● **TASK OBJECTIVE**
Your task is to find every line in the records that holds the string "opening" and copy it.

[Source data]

···

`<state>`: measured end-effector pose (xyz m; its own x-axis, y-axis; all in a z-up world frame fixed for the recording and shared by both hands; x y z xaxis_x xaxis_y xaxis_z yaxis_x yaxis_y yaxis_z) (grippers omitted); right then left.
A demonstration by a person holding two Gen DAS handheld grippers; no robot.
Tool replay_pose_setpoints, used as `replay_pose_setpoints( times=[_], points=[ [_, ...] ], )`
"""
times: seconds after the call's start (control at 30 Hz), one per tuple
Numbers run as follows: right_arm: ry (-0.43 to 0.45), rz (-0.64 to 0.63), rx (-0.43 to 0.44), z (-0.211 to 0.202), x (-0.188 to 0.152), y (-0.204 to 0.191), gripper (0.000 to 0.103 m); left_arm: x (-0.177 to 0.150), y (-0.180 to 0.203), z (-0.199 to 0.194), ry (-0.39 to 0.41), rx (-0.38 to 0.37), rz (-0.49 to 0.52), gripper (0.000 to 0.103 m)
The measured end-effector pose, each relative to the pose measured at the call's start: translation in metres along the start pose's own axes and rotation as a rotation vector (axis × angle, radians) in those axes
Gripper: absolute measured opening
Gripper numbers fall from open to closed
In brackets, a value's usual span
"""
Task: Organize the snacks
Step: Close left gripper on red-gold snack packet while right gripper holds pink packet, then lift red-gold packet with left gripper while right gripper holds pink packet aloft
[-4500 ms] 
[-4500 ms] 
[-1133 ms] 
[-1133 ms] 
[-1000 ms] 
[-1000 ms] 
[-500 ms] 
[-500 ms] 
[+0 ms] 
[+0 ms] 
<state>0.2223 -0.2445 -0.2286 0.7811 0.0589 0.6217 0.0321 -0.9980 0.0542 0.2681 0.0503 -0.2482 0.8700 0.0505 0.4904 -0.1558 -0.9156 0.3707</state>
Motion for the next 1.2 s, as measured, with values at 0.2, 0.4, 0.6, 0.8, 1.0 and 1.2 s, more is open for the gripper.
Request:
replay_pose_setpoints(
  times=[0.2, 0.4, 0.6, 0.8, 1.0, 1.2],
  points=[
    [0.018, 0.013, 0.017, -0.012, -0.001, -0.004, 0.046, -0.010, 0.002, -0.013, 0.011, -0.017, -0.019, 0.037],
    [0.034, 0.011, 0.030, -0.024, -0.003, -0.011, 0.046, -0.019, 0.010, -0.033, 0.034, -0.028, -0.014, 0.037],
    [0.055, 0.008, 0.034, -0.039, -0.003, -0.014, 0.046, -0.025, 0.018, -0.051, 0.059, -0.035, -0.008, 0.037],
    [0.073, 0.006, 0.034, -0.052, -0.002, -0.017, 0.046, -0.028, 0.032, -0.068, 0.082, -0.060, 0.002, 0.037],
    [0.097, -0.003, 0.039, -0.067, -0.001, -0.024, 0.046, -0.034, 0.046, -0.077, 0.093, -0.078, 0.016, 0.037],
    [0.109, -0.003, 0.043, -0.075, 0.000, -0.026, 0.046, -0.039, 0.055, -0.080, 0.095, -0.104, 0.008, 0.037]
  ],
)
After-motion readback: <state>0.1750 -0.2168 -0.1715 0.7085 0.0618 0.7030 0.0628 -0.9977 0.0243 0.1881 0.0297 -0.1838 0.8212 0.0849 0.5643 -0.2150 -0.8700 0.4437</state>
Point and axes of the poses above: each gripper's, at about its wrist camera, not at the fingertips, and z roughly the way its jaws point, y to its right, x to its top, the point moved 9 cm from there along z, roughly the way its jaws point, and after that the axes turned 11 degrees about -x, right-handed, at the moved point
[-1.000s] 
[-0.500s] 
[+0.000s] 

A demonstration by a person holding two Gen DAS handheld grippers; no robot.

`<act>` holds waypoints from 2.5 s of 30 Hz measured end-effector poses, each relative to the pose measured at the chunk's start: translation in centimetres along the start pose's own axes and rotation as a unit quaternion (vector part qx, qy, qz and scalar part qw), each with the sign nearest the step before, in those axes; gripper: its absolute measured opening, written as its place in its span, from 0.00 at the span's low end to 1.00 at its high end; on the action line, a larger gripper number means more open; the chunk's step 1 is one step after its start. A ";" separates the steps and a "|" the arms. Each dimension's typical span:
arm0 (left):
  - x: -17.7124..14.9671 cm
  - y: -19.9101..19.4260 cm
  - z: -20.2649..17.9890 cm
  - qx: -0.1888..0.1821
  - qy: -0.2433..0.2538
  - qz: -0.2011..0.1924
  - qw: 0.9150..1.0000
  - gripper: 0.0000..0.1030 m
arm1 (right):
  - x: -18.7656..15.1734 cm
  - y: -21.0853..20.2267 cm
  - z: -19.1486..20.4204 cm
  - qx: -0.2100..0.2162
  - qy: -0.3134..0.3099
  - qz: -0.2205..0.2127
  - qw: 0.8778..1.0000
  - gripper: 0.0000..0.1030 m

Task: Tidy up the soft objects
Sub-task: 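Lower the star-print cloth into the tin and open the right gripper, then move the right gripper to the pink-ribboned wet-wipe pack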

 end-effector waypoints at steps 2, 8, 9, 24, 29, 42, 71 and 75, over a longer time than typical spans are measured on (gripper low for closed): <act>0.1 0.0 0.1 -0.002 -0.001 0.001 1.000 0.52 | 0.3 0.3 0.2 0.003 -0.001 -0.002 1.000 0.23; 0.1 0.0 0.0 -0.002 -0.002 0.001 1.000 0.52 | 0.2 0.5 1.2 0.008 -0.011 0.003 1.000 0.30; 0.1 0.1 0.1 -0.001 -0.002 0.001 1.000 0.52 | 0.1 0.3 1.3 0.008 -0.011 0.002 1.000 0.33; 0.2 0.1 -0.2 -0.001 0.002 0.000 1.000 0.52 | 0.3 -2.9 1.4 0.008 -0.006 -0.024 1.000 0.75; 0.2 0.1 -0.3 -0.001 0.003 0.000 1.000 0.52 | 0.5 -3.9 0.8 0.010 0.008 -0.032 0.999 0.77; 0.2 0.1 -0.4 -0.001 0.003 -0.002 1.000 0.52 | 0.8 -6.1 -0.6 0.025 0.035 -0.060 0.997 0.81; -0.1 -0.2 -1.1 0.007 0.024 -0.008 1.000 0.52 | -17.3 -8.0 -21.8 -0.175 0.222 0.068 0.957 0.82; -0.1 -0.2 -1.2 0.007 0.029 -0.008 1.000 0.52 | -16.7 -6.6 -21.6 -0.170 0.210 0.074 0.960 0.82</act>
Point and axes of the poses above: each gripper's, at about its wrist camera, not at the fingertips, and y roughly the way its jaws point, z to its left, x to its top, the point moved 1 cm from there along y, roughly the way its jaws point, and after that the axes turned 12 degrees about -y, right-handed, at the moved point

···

● **RESPONSE TO THIS EXERCISE**
Gripper: absolute measured opening
`<act>` holds waypoints from 2.5 s of 30 Hz measured end-effector poses, each relative to the pose measured at the chunk's start: translation in centimetres along the start pose's own axes and rotation as a unit quaternion (vector part qx, qy, qz and scalar part qw), each with the sign nearest the step before, in those axes; gripper: its absolute measured opening, written as its place in its span, from 0.00 at the span's low end to 1.00 at its high end; on the action line, a larger gripper number means more open; the chunk's step 1 is one step after its start. A ";" separates the steps and a "|" the arms. Each dimension's typical span:

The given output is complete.